> **WORK REQUIRED**:
Check each line of the data, and copy those where "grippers" appears.

============

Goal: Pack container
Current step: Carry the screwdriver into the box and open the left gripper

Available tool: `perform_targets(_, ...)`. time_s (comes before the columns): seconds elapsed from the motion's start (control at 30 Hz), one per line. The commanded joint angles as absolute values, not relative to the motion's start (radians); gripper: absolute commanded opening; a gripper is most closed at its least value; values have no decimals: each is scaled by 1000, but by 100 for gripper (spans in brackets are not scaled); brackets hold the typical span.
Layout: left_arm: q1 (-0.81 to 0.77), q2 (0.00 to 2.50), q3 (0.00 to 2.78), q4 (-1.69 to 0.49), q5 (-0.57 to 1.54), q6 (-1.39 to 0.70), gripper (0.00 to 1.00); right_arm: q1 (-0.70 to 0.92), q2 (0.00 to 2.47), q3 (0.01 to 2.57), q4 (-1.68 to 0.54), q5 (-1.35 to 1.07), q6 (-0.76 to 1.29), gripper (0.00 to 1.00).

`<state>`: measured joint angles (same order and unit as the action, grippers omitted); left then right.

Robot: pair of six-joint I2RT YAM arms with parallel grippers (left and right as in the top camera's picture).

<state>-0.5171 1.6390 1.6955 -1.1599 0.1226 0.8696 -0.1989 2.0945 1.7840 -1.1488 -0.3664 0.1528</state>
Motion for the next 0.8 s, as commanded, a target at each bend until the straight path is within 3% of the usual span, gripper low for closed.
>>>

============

> **WRITTEN RESPONSE**:
`<state>`: measured joint angles (same order and unit as the action, grippers omitted); left then right.
Robot: pair of six-joint I2RT YAM arms with parallel grippers (left and right as in the top camera's picture).

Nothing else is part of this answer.